**Exercise directions**
Pictures within the data are to be left out; everything else must be reproduced exactly.

**Data extract**
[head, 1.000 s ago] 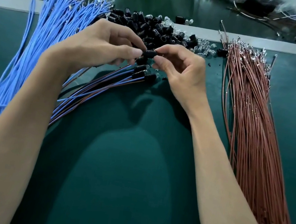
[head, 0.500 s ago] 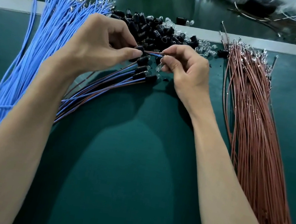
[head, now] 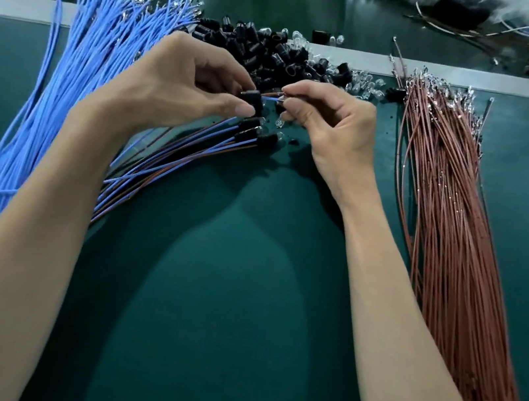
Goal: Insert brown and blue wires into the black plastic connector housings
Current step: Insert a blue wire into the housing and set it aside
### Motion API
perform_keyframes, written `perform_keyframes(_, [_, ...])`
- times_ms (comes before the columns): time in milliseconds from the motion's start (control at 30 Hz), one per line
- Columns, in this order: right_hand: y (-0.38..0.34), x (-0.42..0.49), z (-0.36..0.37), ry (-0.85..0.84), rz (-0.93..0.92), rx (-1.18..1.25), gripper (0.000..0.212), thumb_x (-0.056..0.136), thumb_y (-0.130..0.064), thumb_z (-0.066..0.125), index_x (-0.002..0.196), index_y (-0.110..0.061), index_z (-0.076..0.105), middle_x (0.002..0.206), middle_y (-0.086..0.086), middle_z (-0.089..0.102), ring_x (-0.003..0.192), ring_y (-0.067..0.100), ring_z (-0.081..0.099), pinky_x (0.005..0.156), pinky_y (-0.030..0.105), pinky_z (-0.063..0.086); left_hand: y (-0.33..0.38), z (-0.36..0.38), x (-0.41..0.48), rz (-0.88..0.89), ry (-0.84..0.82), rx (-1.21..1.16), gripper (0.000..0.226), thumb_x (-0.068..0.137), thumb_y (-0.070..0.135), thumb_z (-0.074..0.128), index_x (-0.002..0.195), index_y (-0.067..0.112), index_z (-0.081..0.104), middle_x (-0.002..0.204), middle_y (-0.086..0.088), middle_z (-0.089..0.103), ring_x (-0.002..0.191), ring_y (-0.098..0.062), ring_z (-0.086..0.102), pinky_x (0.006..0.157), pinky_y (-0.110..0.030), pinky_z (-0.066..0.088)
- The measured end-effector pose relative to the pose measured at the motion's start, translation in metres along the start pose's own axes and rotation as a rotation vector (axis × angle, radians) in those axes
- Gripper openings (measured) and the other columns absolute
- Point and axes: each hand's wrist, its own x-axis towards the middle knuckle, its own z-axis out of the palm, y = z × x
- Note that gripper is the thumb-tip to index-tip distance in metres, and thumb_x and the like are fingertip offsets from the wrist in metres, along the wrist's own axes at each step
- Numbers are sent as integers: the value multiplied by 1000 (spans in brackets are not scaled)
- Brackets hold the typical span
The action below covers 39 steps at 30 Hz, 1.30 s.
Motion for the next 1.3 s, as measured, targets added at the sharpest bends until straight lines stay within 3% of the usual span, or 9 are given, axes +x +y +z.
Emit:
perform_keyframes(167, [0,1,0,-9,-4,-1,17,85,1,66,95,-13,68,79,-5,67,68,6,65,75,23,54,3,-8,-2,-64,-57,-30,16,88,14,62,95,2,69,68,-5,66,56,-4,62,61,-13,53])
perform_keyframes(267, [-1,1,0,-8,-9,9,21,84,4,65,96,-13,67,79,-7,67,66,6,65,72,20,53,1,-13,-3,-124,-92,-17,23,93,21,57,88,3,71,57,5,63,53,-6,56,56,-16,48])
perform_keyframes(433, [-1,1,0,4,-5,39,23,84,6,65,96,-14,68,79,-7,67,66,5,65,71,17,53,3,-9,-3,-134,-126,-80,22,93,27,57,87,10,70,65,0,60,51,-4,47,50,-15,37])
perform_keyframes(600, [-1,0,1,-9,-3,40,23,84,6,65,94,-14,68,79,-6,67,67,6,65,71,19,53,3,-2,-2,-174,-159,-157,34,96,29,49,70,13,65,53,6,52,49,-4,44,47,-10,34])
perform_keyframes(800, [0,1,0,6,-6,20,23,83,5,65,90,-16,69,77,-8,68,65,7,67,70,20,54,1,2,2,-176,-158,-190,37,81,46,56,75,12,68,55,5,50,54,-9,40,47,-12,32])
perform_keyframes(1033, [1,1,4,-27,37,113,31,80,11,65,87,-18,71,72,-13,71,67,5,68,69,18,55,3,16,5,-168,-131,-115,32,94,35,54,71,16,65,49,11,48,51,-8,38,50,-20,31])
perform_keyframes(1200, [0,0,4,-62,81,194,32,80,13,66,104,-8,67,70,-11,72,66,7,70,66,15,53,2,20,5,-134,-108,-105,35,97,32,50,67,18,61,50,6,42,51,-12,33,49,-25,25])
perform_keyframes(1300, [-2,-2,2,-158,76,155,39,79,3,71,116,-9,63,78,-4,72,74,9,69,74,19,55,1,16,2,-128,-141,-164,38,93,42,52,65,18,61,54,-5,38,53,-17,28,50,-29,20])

**Final answer**
[head, 1.000 s ago] 
[head, 0.500 s ago] 
[head, now] 
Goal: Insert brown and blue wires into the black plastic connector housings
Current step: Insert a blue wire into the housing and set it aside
### Motion API
perform_keyframes, written `perform_keyframes(_, [_, ...])`
- times_ms (comes before the columns): time in milliseconds from the motion's start (control at 30 Hz), one per line
- Columns, in this order: right_hand: y (-0.38..0.34), x (-0.42..0.49), z (-0.36..0.37), ry (-0.85..0.84), rz (-0.93..0.92), rx (-1.18..1.25), gripper (0.000..0.212), thumb_x (-0.056..0.136), thumb_y (-0.130..0.064), thumb_z (-0.066..0.125), index_x (-0.002..0.196), index_y (-0.110..0.061), index_z (-0.076..0.105), middle_x (0.002..0.206), middle_y (-0.086..0.086), middle_z (-0.089..0.102), ring_x (-0.003..0.192), ring_y (-0.067..0.100), ring_z (-0.081..0.099), pinky_x (0.005..0.156), pinky_y (-0.030..0.105), pinky_z (-0.063..0.086); left_hand: y (-0.33..0.38), z (-0.36..0.38), x (-0.41..0.48), rz (-0.88..0.89), ry (-0.84..0.82), rx (-1.21..1.16), gripper (0.000..0.226), thumb_x (-0.068..0.137), thumb_y (-0.070..0.135), thumb_z (-0.074..0.128), index_x (-0.002..0.195), index_y (-0.067..0.112), index_z (-0.081..0.104), middle_x (-0.002..0.204), middle_y (-0.086..0.088), middle_z (-0.089..0.103), ring_x (-0.002..0.191), ring_y (-0.098..0.062), ring_z (-0.086..0.102), pinky_x (0.006..0.157), pinky_y (-0.110..0.030), pinky_z (-0.066..0.088)
- The measured end-effector pose relative to the pose measured at the motion's start, translation in metres along the start pose's own axes and rotation as a rotation vector (axis × angle, radians) in those axes
- Gripper openings (measured) and the other columns absolute
- Point and axes: each hand's wrist, its own x-axis towards the middle knuckle, its own z-axis out of the palm, y = z × x
- Note that gripper is the thumb-tip to index-tip distance in metres, and thumb_x and the like are fingertip offsets from the wrist in metres, along the wrist's own axes at each step
- Numbers are sent as integers: the value multiplied by 1000 (spans in brackets are not scaled)
- Brackets hold the typical span
The action below covers 39 steps at 30 Hz, 1.30 s.
Motion for the next 1.3 s, as measured, targets added at the sharpest bends until straight lines stay within 3% of the usual span, or 9 are given, axes +x +y +z.
Emit:
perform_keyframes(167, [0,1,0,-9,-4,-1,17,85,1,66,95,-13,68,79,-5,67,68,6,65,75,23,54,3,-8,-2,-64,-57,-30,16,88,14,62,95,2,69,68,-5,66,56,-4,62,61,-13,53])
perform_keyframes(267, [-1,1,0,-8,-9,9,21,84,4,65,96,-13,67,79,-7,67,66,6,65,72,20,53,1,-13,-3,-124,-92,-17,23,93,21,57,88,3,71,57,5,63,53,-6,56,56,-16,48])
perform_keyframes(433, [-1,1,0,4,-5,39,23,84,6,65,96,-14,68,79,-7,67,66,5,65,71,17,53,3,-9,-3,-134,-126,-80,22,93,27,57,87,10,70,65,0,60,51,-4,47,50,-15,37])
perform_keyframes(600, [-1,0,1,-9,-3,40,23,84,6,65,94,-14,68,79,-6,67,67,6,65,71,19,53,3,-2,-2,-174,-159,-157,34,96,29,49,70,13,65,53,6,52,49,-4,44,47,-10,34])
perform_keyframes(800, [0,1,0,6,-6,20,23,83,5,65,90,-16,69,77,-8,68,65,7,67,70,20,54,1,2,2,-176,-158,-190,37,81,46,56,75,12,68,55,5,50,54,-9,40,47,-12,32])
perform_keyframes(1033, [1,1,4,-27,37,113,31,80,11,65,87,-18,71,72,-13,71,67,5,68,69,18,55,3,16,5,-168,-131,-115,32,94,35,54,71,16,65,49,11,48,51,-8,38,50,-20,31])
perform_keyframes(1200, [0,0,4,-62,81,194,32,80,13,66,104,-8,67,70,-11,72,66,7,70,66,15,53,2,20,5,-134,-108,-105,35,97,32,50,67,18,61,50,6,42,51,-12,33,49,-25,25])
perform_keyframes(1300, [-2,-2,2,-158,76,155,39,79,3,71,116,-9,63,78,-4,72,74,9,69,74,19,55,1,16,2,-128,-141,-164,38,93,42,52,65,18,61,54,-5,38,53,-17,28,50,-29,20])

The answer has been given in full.